Coexpression of M2 shifts M1 to the plasma membrane and allows M1 particle budding. (A) A schematic diagram of the expression constructs of M2 (pM2) and M2 mutant (pM2^ΔCT) lacking the entire CT domain as well as our BiFC M2-VC fusion construct. The experimental approach for the generation of these constructs has been detailed in Materials and Methods. (B) VLP production by COS-1 cells transfected with pM1 plasmid, either alone or in combination with pM2 or pM2^ΔCT. At 72 h following transfection, supernatant medium and cellular lysates from each culture were individually collected and VLPs were prepared by ultracentrifugation. Equal amounts of VLP and lysate samples were run on different gels with the same concentration (12.5% SDS-PAGE) under similar experimental conditions, followed by transferring of proteins to different nitrocellulose membranes. Membranes were then probed separately with M1- or M2-specific antibody and exposed to different films for the visualization of protein expression.
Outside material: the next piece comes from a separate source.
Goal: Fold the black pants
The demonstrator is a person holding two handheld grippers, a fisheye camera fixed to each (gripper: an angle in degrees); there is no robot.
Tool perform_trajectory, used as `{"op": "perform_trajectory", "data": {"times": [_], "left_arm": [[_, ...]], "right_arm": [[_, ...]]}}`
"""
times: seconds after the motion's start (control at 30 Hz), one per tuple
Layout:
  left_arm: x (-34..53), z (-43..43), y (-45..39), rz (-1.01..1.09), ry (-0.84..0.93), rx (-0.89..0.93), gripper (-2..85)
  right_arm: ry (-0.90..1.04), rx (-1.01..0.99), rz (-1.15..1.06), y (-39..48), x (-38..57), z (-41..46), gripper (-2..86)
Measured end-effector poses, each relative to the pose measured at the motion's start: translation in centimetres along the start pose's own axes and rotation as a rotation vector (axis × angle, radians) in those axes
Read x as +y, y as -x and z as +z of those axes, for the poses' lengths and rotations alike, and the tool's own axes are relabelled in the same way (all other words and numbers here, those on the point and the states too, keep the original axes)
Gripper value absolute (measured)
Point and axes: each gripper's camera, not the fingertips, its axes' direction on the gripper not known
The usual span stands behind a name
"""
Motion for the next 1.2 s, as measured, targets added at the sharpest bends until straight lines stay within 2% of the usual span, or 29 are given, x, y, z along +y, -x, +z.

Note that Ml and M2/M2CT^Δ protein bands were placed together arbitrarily according to their molecular weights by comparison with protein markers. Similar results were also obtained in experiments involving the separation of equal amounts of VLPs and cellular lysates on the same gel/membrane followed by cutting of the membrane into two different pieces corresponding to the migration distances of Ml and M2/M2CT^Δ proteins according to the position of molecular weight markers. The separated membrane pieces were then individually analyzed in Western blotting via protein-specific antibodies (Ml and M2), respectively. (C) Subcellular localization patterns of M1 protein in transfected COS-1 cells expressing M1, M1 and M2, and M1 and M2^ΔCT and subcellular localization patterns of M1-M2 complex in transfected COS-1 cells expressing M1-VN and M1-VC. At 48 h posttransfection, COS-1 cells were fixed, permeabilized, and stained with goat anti-M1 IgG-FITC. For the BiFC experiment, staining with anti-M1 IgG-FITC was not needed. Nuclei of COS-1 cells were stained with DAPI. Two representative images of M1 localization, M1+M2^a and M1+M2^b, are shown from cells coexpressing M1 and M2 proteins.